__YOUR ASSIGNMENT__.
What you return must be the lines of the data that hold the word "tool".

__SUPPLIED INFORMATION__.

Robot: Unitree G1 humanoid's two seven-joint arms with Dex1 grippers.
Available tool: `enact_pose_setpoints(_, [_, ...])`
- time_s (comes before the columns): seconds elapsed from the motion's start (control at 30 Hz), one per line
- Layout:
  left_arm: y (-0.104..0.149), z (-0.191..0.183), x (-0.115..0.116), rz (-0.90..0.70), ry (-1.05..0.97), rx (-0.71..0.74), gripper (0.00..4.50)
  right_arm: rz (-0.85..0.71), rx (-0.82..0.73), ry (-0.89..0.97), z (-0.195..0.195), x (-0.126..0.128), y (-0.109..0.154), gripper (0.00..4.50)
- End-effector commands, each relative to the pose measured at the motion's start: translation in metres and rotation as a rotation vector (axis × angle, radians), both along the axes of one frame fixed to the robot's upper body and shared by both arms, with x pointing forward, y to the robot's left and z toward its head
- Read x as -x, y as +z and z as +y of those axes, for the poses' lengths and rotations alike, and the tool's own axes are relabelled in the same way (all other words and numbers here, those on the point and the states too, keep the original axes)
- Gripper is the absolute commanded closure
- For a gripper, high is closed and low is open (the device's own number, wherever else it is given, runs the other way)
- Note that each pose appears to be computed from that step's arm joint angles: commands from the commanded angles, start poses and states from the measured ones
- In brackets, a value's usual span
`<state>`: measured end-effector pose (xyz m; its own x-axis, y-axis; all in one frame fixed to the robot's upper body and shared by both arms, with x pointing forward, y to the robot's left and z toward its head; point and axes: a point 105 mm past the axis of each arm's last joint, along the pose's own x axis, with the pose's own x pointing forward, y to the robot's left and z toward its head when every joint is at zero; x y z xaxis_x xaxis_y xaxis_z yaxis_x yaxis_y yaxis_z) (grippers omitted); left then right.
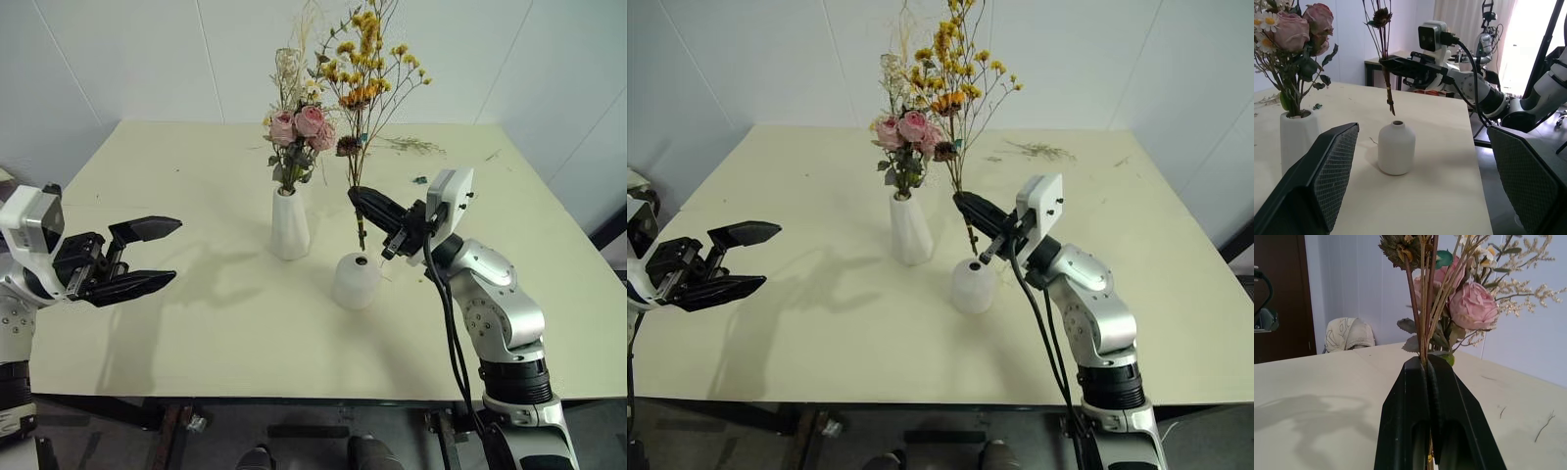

__SOLUTION FOR THIS PROBLEM__.
Available tool: `enact_pose_setpoints(_, [_, ...])`
- Read x as -x, y as +z and z as +y of those axes, for the poses' lengths and rotations alike, and the tool's own axes are relabelled in the same way (all other words and numbers here, those on the point and the states too, keep the original axes)

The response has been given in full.